Doch niemand hörte mich, was wahrscheinlich daran lag, dass sie in eine lautstarke Debatte vertieft waren. Ich ließ mich aus dem Sattel gleiten und setzte meinen Weg zu Fuß fort, bis ich nahe genug herangekommen war, um sie belauschen zu können, wenn auch nicht so nahe, dass mein Entkommen ausgeschlossen war, falls sie mich bemerkten.
Ich zählte neun Männer, und innerhalb des Stimmengewirrs war Robert der lauteste.
»Weil ich es sage! Himmelherrgott, bin ich etwa nicht der Führer hier? Ist es etwa nicht mein Kopf, der rollt, wenn wir diese papistische Hexe nicht kriegen?«
»Mit Verlaub«, knurrte eine raue Stimme, »wir alle haben viel zu verlieren, Mylord. Keiner von uns will erleben, wie eine katholische Königin uns die Inquisition auf den Hals hetzt. Allein schon deshalb hätten wir unsere Soldaten nicht zurücklassen dürfen, damit sie auf uns warten. Was, wenn sie mehr Soldaten hat, als wir glauben?«
Robert schnaubte. »Ihr habt doch ihren Haushofmeister in Hoddesdon gehört. Sie reist bestenfalls mit sechs Begleitern: ihrem Kämmerer, dem Sekretär, dem Haushofmeister und drei Hofdamen. Um sie zu ergreifen, brauchen wir keine Horde von Soldaten. Die würden uns bloß aufhalten.«
Ich grinste. Jetzt waren sie hier in der tiefsten Provinz, wo sich Fuchs und Hase gute Nacht sagten, und immer noch schlotterten ihnen die Knie, weil sie nicht wussten, was eine in die Enge getriebene alte Jungfer alles planen mochte. Es tat gut, das zu hören. Wie ihre jüngere Schwester genoss Mary Tudor einen gewissen Ruf.

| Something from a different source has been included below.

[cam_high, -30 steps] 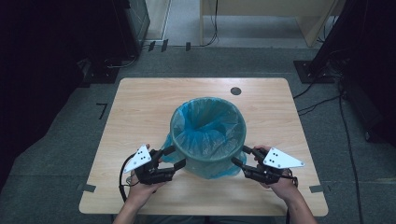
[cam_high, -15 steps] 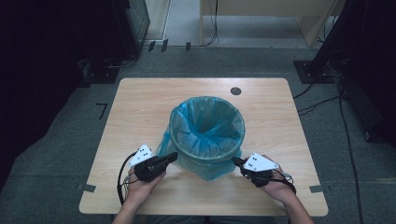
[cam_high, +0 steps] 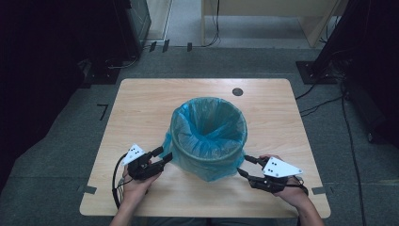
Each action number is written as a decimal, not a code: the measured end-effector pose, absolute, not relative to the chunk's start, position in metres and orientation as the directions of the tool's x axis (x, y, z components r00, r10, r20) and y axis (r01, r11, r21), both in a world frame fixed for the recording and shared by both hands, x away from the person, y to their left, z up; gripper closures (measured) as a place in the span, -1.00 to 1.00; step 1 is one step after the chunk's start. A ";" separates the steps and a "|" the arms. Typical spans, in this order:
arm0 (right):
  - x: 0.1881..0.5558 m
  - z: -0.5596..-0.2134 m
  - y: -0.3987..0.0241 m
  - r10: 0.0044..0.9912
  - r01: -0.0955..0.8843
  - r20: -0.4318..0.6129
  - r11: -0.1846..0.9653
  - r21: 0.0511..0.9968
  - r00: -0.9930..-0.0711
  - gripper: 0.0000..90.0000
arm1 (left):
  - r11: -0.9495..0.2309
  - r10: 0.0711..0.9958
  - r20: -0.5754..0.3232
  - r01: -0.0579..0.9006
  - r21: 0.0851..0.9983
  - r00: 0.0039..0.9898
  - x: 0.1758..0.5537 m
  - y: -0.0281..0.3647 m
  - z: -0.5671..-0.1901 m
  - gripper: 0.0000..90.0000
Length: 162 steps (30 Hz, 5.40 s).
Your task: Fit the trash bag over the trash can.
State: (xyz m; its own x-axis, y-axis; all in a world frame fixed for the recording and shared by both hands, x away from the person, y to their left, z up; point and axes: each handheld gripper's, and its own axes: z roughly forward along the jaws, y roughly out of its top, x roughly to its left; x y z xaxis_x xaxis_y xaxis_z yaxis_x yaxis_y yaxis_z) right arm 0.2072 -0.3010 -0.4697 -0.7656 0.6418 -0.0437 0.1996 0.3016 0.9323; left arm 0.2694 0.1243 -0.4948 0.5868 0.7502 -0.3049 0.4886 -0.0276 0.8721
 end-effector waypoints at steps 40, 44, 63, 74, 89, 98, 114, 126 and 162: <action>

Plötzlich überlief es mich eiskalt, als ich eine schleppende Stimme hörte: »Gentlemen, vielleicht sollten wir zu einer Einigung finden, bevor sie nach Flandern in See sticht und mit einer kaiserlichen Armee im Rücken zurückkehrt. Dann werden wir nämlich auf jeden Fall mehr als eine Schar von Soldaten brauchen, das kann ich Euch versichern.«
Stokes! Er war hier, mitten unter Roberts Männern.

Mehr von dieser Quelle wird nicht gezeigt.